The data
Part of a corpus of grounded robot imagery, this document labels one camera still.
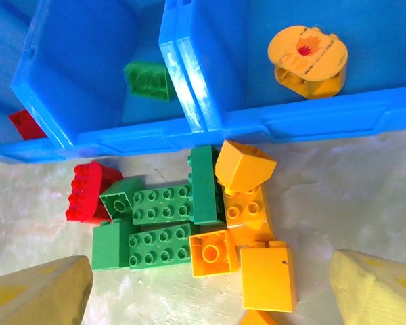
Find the floor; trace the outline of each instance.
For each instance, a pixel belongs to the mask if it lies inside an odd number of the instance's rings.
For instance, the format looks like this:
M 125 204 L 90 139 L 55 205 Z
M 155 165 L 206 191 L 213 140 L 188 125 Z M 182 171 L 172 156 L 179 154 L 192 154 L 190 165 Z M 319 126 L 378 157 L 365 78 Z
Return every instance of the floor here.
M 406 263 L 406 131 L 261 145 L 278 160 L 267 183 L 274 230 L 294 250 L 300 303 L 280 324 L 342 324 L 328 282 L 335 248 Z M 188 150 L 109 158 L 153 186 L 185 180 Z M 0 164 L 0 275 L 68 255 L 91 258 L 92 229 L 65 222 L 73 168 Z M 193 279 L 190 265 L 95 272 L 84 324 L 237 324 L 241 273 Z

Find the green sloped brick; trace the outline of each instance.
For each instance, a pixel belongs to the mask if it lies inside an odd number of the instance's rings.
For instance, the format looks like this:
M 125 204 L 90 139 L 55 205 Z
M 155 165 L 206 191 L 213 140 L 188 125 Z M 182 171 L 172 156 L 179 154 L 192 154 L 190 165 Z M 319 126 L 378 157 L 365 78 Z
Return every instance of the green sloped brick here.
M 129 266 L 129 235 L 140 231 L 130 221 L 115 219 L 93 228 L 92 269 L 118 269 Z
M 190 263 L 189 236 L 199 231 L 200 228 L 192 223 L 182 223 L 130 235 L 130 269 Z
M 124 179 L 111 185 L 99 197 L 112 220 L 132 219 L 134 193 L 140 190 L 144 190 L 140 178 Z
M 133 224 L 189 221 L 192 206 L 189 184 L 138 191 L 133 198 Z
M 176 91 L 165 64 L 134 61 L 124 68 L 129 91 L 133 95 L 168 102 Z
M 218 154 L 212 146 L 202 146 L 192 149 L 188 157 L 194 211 L 192 221 L 196 225 L 225 223 L 223 193 L 214 175 Z

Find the yellow toy piece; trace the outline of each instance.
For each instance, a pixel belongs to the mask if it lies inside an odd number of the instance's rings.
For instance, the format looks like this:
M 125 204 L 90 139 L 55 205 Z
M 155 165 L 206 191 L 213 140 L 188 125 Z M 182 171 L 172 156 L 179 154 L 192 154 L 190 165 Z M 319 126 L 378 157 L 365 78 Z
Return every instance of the yellow toy piece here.
M 225 140 L 215 176 L 226 194 L 246 193 L 271 178 L 277 162 L 253 146 Z
M 247 193 L 223 195 L 227 227 L 236 246 L 275 240 L 263 184 Z
M 346 325 L 406 325 L 406 265 L 339 250 L 330 282 Z
M 192 275 L 214 276 L 239 270 L 236 247 L 227 230 L 207 232 L 189 237 Z
M 292 251 L 285 242 L 241 249 L 244 309 L 292 313 L 298 303 Z
M 283 29 L 270 42 L 268 56 L 277 81 L 310 100 L 334 96 L 344 86 L 347 48 L 317 27 Z
M 0 325 L 80 324 L 92 285 L 86 256 L 0 276 Z
M 278 325 L 266 311 L 248 310 L 239 325 Z

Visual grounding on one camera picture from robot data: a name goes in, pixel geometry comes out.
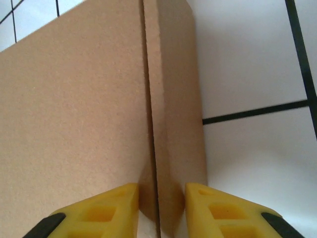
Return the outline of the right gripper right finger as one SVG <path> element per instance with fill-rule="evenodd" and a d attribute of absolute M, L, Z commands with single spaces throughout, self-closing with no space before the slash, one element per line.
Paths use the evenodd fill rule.
<path fill-rule="evenodd" d="M 274 210 L 199 184 L 185 185 L 189 238 L 291 238 Z"/>

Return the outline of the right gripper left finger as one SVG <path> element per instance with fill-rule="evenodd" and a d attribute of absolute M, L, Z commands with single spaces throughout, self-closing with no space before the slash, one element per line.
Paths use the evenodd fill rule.
<path fill-rule="evenodd" d="M 26 238 L 137 238 L 139 186 L 127 183 L 60 208 Z"/>

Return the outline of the brown cardboard box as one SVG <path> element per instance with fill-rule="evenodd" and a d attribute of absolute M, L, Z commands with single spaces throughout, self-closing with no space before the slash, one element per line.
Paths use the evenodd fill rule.
<path fill-rule="evenodd" d="M 0 53 L 0 238 L 126 183 L 138 238 L 188 238 L 188 182 L 207 166 L 187 0 L 85 0 Z"/>

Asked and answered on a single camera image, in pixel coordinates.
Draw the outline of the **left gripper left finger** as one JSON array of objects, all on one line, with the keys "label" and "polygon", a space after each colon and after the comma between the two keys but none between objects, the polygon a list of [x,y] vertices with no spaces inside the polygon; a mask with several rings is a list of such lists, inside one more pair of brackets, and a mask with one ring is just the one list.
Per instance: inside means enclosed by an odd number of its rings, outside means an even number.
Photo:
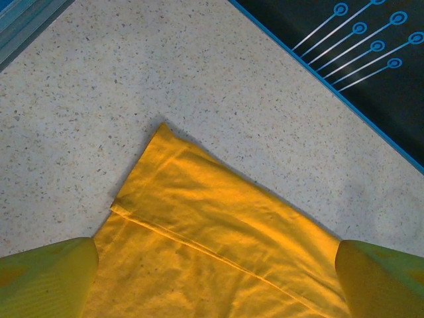
[{"label": "left gripper left finger", "polygon": [[98,254],[90,237],[1,258],[2,317],[81,317]]}]

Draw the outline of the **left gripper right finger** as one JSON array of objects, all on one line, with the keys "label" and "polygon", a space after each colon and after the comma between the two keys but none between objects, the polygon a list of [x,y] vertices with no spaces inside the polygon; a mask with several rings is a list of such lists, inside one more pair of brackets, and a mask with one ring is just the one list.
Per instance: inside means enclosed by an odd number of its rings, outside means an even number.
[{"label": "left gripper right finger", "polygon": [[341,241],[335,270],[352,317],[422,317],[423,258]]}]

What this task involves
Provide a precise transcription of the listing, excluding each picture.

Response to the task
Part of a corpus of grounded robot imagery, this document labels one camera still.
Find the floor; trace the outline of each instance.
For each instance, a pixel belongs to the mask if it lies inside an odd number of the instance's rings.
For instance, the format looks like this:
M 125 204 L 90 139 L 55 205 Z
M 155 165 L 206 191 L 213 140 L 188 125 Z M 182 171 L 172 156 L 179 154 L 192 154 L 190 165 Z M 319 126 L 378 157 L 365 78 Z
Return every instance of the floor here.
M 406 263 L 406 131 L 261 145 L 278 160 L 267 183 L 274 230 L 294 250 L 300 303 L 280 324 L 342 324 L 328 282 L 335 248 Z M 188 150 L 109 158 L 153 186 L 185 180 Z M 0 164 L 0 275 L 68 255 L 91 258 L 92 229 L 65 222 L 73 168 Z M 193 279 L 190 265 L 95 272 L 84 324 L 237 324 L 241 273 Z

Find the green sloped brick; trace the outline of each instance.
For each instance, a pixel belongs to the mask if it lies inside an odd number of the instance's rings.
For instance, the format looks like this:
M 125 204 L 90 139 L 55 205 Z
M 155 165 L 206 191 L 213 140 L 188 125 Z M 182 171 L 172 156 L 179 154 L 192 154 L 190 165 Z M 319 126 L 378 157 L 365 78 Z
Return every instance of the green sloped brick here.
M 129 266 L 129 235 L 140 231 L 130 221 L 115 219 L 93 228 L 92 269 L 118 269 Z
M 190 263 L 189 236 L 199 231 L 200 228 L 192 223 L 182 223 L 130 235 L 130 269 Z
M 124 179 L 111 185 L 99 197 L 112 220 L 132 219 L 134 193 L 140 190 L 144 190 L 140 178 Z
M 133 224 L 189 221 L 192 206 L 189 184 L 138 191 L 133 198 Z
M 176 91 L 165 64 L 134 61 L 124 68 L 129 91 L 133 95 L 168 102 Z
M 218 154 L 212 146 L 202 146 L 192 149 L 188 157 L 194 211 L 192 221 L 196 225 L 225 223 L 223 193 L 214 175 Z

Find the yellow toy piece; trace the outline of each instance.
For each instance, a pixel belongs to the mask if it lies inside an odd number of the instance's rings.
For instance, the format looks like this:
M 125 204 L 90 139 L 55 205 Z
M 155 165 L 206 191 L 213 140 L 188 125 Z M 182 171 L 172 156 L 179 154 L 192 154 L 190 165 Z M 319 126 L 378 157 L 365 78 Z
Return every instance of the yellow toy piece here.
M 225 140 L 215 176 L 226 194 L 246 193 L 271 178 L 277 162 L 253 146 Z
M 247 193 L 223 195 L 227 227 L 236 246 L 275 240 L 263 184 Z
M 346 325 L 406 325 L 406 265 L 339 250 L 330 282 Z
M 192 275 L 214 276 L 239 270 L 236 247 L 227 230 L 207 232 L 189 237 Z
M 292 251 L 285 242 L 241 249 L 244 309 L 292 313 L 298 303 Z
M 283 29 L 270 42 L 268 56 L 277 81 L 310 100 L 334 96 L 344 86 L 347 48 L 317 27 Z
M 0 325 L 80 324 L 92 285 L 86 256 L 0 276 Z
M 278 325 L 266 311 L 248 310 L 239 325 Z

Visual grounding on one camera picture from robot data: a name goes in, pixel geometry comes out.
Return the outline of the right gripper right finger as one SVG <path> element per instance with fill-rule="evenodd" and a d attribute of absolute M, L, Z commands with single spaces throughout, self-closing with no space before the slash, one element per line.
Paths use the evenodd fill rule.
<path fill-rule="evenodd" d="M 274 210 L 199 184 L 185 185 L 189 238 L 291 238 Z"/>

Return the outline of the right gripper left finger as one SVG <path> element per instance with fill-rule="evenodd" and a d attribute of absolute M, L, Z commands with single spaces throughout, self-closing with no space before the slash, one element per line.
Paths use the evenodd fill rule.
<path fill-rule="evenodd" d="M 26 238 L 137 238 L 139 186 L 127 183 L 60 208 Z"/>

Return the outline of the brown cardboard box as one SVG <path> element per instance with fill-rule="evenodd" and a d attribute of absolute M, L, Z commands with single spaces throughout, self-closing with no space before the slash, one element per line.
Paths use the evenodd fill rule.
<path fill-rule="evenodd" d="M 0 53 L 0 238 L 126 183 L 138 238 L 188 238 L 188 182 L 207 166 L 187 0 L 85 0 Z"/>

Asked and answered on a single camera image, in pixel coordinates.
Draw the outline of the **left gripper left finger** as one JSON array of objects, all on one line, with the keys "label" and "polygon", a space after each colon and after the comma between the two keys but none between objects, the polygon a list of [x,y] vertices with no spaces inside the polygon; a mask with several rings is a list of such lists, inside one more pair of brackets, and a mask with one ring is just the one list.
Per instance: inside means enclosed by an odd number of its rings, outside means an even number.
Photo:
[{"label": "left gripper left finger", "polygon": [[98,254],[90,237],[1,258],[2,317],[81,317]]}]

Draw the outline of the **left gripper right finger** as one JSON array of objects, all on one line, with the keys "label" and "polygon", a space after each colon and after the comma between the two keys but none between objects, the polygon a list of [x,y] vertices with no spaces inside the polygon; a mask with several rings is a list of such lists, inside one more pair of brackets, and a mask with one ring is just the one list.
Per instance: inside means enclosed by an odd number of its rings, outside means an even number.
[{"label": "left gripper right finger", "polygon": [[341,241],[335,270],[352,317],[422,317],[423,258]]}]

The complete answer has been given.